Fans generally seem to be more eager to see Fletcher become the next name tied down to a new deal, an opinion that is by no means unjustified given his performances last season, combined with his age and likely lower wages.
If Middlesbrough are not willing or able to agree a new contract with Britt, that leaves two potential options: sell in January or allow him to leave for free in the summer. Both would mean that Assombalonga would be by far Middlesbrough’s biggest net loss in the history of the club.
Other strikers who have been flops in comparison have recouped at least some of their fees. Afonso Alves went for between £7-10million, Jordan Rhodes was sold for a reported £10million and Braithwaite was sold for £4.5million with further money gained from a sell-on clause upon his move to Barcelona. More recently, Gestede was allowed to leave on a free but his original transfer fee was less than half of that of Assombalonga.
Even without the contract consideration, it is unlikely Assombalonga would command a similar fee to that which Boro originally paid in today’s market.
Further to this, the current financial climate means that it is unlikely that teams will be looking to spend much in January. One possibility is that Middlesbrough could consider a player swap, either for a more unproven young player or for a battle-hardened Championship veteran with only a year or two left in them.
Warnock has previously stated in a press conference that he sees Britt and Chuba Akpom as very similar players and this could allow him to bring someone in who brings a different style of play into the squad.

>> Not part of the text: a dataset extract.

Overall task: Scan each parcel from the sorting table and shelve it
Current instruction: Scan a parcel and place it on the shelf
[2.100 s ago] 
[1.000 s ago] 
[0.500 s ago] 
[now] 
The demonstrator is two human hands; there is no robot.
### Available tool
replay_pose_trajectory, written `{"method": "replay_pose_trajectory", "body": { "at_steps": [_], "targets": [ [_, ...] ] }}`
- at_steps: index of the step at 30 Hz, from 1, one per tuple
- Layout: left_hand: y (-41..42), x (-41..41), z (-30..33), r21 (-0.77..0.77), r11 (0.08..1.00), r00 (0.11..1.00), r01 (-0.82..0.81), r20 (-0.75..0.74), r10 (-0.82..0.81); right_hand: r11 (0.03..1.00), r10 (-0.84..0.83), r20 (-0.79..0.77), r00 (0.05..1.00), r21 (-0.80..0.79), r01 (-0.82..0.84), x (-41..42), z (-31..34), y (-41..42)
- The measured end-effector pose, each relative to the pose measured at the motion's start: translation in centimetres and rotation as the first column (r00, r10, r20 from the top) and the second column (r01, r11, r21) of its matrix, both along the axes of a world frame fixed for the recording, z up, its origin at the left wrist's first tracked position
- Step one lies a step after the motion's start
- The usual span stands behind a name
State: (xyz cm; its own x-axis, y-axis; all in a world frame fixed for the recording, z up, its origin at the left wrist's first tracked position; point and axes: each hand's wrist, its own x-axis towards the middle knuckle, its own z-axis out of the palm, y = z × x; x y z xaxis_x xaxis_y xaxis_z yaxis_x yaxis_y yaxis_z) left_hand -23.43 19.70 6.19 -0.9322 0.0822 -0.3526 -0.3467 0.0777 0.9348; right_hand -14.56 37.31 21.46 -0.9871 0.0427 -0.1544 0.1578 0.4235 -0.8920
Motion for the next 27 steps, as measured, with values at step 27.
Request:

The option of letting Assombalonga go for free in the summer does not make a lot of sense. Apart from the improvement to the wage bill, there are very few positives that could result from allowing him to leave for nothing. He would likely strengthen a direct championship rival and would leave a large number of goals to replace, a task for which Akpom has yet to convince he is capable. There is no obvious replacement in the Championship, especially with the limited funds we would likely have again in the summer.
Some of Warnock’s biggest positives so far have been the talent he has been able to bring out in so many players and the fact he has been able to tie many of those most improved players down to longer term contracts. It may be that handing the captain’s armband to Britt was part of his plan to increase his commitment to the club and change his thought process regarding a new contract.
It could be that Boro encourage him to earn himself a new contract in what remains of the season, but this would be a risky strategy once he can speak to other clubs, regardless of anything he has said about wanting to stay. It may be that his demands are too high for Boro to justify but there is no reason why he should not be offered a contract, potentially on lower wages but with added performance related bonuses.
Ultimately, Warnock has proven himself trustworthy enough to make the best decision and only last week he spoke about a potential striking option that Boro were interested in. It remains to be seen whether this would be in addition to the current options or as a replacement. For now, it should be said that while it is easy to remember the wasted opportunities, being the top scorer for Middlesbrough since 2000 should not be forgotten.